Whenever a line below includes the word "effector", copy that line.

───── DATA PROVIDED

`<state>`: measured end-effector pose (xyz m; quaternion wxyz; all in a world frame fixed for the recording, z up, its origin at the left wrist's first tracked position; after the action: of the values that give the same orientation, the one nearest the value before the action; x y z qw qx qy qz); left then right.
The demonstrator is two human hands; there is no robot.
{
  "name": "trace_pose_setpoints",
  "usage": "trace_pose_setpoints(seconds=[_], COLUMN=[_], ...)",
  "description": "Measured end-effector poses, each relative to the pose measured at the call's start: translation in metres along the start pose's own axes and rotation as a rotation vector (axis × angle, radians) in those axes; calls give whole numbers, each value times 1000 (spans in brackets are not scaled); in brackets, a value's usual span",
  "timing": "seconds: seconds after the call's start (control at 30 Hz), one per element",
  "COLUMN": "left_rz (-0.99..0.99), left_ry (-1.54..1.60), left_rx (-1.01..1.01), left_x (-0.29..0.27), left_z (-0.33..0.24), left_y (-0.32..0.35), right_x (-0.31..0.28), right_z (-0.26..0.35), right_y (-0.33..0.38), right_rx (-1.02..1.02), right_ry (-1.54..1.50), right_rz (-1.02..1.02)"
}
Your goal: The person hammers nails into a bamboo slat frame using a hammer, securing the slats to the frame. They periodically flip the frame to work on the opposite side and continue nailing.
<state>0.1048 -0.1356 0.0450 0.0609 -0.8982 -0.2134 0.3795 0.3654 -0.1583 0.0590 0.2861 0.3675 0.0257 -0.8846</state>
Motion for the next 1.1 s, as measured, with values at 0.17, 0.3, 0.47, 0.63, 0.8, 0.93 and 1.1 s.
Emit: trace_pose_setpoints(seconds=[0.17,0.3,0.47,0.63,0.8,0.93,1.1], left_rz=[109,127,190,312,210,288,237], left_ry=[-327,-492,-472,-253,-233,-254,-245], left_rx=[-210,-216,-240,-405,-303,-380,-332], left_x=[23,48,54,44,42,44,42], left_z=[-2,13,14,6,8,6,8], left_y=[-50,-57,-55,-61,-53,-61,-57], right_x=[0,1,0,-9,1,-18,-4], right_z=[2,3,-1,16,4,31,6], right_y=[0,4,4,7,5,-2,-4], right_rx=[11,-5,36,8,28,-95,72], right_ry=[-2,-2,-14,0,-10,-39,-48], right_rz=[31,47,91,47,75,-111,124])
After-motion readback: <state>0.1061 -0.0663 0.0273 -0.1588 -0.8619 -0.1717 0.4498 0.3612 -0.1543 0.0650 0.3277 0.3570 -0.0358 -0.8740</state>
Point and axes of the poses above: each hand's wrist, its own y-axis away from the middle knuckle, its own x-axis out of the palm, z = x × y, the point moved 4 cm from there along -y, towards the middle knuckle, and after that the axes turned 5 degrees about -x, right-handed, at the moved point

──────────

■ ANSWER BOX:
`<state>`: measured end-effector pose (xyz m; quaternion wxyz; all in a world frame fixed for the recording, z up, its origin at the left wrist's first tracked position; after the action: of the values that give the same orientation, the one nearest the value before the action; x y z qw qx qy qz); left then right.
  "description": "Measured end-effector poses, each relative to the pose measured at the call's start: translation in metres along the start pose's own axes and rotation as a rotation vector (axis × angle, radians) in those axes; calls give whole numbers, each value times 1000 (spans in brackets are not scaled); in brackets, a value's usual span",

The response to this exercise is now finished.